TRY IT: The answer must consist of every line in the data below that holds the word "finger".

(Records excerpted from a collection)
========================

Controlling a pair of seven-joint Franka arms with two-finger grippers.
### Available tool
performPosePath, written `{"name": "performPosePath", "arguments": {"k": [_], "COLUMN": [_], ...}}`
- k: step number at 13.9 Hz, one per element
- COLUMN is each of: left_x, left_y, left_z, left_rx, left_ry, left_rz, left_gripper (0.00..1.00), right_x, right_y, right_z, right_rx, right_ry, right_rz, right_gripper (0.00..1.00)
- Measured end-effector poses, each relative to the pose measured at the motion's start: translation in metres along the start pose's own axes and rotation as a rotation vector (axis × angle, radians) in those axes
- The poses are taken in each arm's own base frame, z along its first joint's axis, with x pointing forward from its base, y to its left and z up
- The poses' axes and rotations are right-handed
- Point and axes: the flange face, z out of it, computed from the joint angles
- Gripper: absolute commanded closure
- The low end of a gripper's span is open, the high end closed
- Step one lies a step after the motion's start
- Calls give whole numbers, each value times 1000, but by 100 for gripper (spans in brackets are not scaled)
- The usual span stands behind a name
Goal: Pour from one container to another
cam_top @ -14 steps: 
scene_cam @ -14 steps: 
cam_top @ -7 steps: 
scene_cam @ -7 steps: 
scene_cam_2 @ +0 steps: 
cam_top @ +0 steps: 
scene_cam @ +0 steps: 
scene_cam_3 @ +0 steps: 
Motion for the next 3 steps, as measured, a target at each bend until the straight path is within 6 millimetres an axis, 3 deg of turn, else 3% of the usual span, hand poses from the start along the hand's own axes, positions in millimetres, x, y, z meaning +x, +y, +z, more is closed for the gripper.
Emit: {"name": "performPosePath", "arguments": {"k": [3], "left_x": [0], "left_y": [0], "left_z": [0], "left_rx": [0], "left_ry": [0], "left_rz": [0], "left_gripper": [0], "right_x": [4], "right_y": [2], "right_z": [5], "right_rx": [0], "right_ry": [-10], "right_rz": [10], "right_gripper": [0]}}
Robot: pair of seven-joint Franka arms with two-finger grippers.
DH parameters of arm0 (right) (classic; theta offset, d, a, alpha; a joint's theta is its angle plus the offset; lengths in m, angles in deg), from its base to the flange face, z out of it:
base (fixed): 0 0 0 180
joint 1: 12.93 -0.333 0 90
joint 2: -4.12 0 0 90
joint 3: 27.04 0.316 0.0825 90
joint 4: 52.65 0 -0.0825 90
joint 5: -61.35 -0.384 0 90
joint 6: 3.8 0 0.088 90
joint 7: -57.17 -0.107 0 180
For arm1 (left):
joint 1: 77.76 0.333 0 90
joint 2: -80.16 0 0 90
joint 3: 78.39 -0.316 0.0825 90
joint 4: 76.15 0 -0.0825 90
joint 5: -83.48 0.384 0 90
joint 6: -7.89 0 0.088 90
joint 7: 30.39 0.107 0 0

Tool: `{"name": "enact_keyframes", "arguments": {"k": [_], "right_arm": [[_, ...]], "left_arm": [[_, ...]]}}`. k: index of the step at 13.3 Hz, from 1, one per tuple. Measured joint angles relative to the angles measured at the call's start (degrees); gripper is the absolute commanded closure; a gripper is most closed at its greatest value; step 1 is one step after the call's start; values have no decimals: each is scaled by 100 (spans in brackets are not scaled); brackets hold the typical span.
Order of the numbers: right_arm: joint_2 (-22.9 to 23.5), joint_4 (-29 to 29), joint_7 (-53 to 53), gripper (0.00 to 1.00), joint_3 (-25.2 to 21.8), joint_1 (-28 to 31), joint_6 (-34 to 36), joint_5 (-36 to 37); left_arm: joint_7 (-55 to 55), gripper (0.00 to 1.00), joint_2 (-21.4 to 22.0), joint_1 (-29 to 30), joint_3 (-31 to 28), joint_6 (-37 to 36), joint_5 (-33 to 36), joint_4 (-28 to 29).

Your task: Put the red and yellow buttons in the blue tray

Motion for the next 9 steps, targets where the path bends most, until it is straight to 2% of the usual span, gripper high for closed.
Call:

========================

EXPECTED ANSWER:
Controlling a pair of seven-joint Franka arms with two-finger grippers.
Robot: pair of seven-joint Franka arms with two-finger grippers.

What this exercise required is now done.